═══ Information supplied
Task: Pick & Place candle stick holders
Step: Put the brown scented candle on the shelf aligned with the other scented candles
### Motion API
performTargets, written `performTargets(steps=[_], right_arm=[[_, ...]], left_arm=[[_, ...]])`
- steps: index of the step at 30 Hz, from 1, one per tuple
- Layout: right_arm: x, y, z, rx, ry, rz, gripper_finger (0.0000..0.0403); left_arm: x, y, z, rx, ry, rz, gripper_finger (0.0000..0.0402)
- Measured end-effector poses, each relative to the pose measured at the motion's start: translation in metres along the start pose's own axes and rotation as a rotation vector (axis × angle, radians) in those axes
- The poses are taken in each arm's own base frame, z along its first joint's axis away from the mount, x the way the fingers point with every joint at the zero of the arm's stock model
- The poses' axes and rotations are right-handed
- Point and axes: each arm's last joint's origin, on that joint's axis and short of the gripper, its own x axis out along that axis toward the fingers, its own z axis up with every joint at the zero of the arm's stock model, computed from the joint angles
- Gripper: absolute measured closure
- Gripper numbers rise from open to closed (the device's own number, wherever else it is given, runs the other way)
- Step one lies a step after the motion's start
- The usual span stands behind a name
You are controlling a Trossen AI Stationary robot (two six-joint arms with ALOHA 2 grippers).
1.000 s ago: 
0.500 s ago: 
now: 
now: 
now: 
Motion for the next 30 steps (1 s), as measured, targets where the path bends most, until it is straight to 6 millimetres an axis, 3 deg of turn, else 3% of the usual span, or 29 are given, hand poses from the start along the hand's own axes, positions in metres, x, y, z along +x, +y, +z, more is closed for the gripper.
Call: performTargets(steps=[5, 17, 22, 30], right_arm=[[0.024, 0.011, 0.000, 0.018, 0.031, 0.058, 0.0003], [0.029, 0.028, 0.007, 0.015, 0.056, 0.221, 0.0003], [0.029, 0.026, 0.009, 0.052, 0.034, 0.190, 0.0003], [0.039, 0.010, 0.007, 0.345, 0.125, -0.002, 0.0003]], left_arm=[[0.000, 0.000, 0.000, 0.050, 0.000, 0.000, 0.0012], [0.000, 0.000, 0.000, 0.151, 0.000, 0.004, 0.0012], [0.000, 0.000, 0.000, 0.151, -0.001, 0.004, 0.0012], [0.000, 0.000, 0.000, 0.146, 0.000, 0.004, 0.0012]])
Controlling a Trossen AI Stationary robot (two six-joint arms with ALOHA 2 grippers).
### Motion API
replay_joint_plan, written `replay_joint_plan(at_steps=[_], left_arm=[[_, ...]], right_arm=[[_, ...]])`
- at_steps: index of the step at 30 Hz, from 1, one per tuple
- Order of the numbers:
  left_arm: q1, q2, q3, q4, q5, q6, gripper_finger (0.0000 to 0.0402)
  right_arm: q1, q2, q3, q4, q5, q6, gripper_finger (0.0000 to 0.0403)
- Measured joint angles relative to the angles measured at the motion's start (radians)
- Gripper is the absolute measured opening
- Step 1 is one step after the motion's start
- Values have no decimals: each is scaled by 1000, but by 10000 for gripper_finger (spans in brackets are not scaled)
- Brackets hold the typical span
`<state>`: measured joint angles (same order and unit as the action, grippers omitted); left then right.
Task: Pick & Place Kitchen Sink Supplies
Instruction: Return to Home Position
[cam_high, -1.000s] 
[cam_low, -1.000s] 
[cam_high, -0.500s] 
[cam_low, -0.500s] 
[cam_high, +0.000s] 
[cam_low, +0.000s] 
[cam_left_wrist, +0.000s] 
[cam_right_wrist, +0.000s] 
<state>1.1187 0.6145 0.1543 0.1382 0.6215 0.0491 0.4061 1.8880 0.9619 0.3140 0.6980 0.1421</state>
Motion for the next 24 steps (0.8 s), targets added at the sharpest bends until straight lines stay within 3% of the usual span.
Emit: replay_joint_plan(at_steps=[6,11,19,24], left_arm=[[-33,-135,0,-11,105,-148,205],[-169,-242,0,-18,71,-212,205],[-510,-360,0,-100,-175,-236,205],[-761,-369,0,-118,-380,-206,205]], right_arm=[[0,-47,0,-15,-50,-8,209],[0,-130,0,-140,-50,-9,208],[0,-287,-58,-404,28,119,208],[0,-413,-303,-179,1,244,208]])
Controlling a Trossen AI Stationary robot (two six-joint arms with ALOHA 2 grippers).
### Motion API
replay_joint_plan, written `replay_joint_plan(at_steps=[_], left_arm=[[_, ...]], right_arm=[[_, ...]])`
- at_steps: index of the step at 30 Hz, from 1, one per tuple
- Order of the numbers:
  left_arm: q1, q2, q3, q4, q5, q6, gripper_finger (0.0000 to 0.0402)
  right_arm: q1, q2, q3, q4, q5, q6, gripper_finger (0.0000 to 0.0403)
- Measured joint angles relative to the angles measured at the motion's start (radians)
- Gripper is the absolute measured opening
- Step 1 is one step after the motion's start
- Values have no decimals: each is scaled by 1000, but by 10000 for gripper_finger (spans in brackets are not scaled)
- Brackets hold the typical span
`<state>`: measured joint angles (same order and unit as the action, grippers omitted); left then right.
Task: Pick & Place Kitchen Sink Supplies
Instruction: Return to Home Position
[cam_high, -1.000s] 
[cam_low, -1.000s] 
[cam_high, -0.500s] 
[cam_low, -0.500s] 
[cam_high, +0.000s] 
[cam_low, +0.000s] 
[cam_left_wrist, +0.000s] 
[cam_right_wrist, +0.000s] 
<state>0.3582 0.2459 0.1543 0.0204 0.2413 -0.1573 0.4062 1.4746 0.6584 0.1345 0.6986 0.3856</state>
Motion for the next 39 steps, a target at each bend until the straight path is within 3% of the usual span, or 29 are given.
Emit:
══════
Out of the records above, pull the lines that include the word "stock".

- The poses are taken in each arm's own base frame, z along its first joint's axis away from the mount, x the way the fingers point with every joint at the zero of the arm's stock model
- Point and axes: each arm's last joint's origin, on that joint's axis and short of the gripper, its own x axis out along that axis toward the fingers, its own z axis up with every joint at the zero of the arm's stock model, computed from the joint angles

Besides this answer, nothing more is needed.